This is the second part of our series of articles dedicated to Serverless architecture. In this article, our Serverless application development team explores why AWS Lambda, Azure or Google Cloud Functions can make a real difference to the efficency of your apps and business.
One thing we are 100% sure of, is that serverless architecture is the best choice to save costs and improve time-to-market during work on a project. We came to the conclusion that with a serverless approach, a business entity can solve 80% of its enterprise requirements at 20% of the cost of managing server infrastructure. Enterprises shift their stack to serverless due to the attractiveness of cost saving.

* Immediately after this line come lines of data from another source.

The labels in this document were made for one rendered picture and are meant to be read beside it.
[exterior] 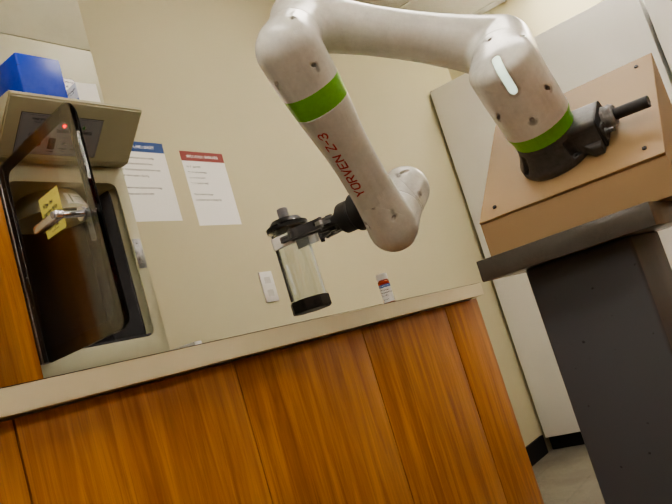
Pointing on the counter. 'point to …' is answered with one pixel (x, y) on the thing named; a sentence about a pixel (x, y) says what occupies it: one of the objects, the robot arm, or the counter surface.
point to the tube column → (44, 21)
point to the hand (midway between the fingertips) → (292, 241)
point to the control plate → (46, 118)
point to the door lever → (58, 219)
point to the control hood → (125, 128)
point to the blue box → (32, 75)
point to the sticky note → (52, 210)
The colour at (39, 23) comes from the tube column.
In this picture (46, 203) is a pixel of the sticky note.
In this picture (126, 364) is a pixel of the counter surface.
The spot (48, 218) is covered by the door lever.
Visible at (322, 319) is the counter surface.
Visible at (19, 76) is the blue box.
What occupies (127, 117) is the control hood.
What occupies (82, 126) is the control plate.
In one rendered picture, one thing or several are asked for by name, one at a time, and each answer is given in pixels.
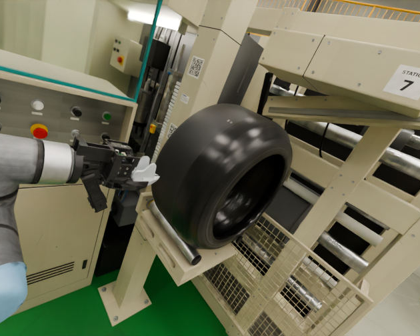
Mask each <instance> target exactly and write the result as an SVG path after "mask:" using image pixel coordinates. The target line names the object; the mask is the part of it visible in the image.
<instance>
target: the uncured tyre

A case in point is the story of Postlight Company, which builds growth-oriented platforms, websites, and apps. They were rewriting the Readability Parser API (which enabled the widely-used Readability read-it-later app). One of their goals was to cut monthly costs (which were around $10,000 at that time).
The company substantially decreased its expenditure due to the employment of serverless architecture, functioning on AWS Lambda and API Gateway. This was created and deployed using the Serverless framework.
Another good example is Rob Gruhl , Senior Manager of Emerging Technologies at Nordstrom, one of the first people using serverless architectures to run real-time web applications on a massive scale. Here’s how he describes his experience of using a combination of Kinesis and Lambda:
It was very efficient from a code complexity standpoint, a cost standpoint, and it also did extremely well in our A/B testing.”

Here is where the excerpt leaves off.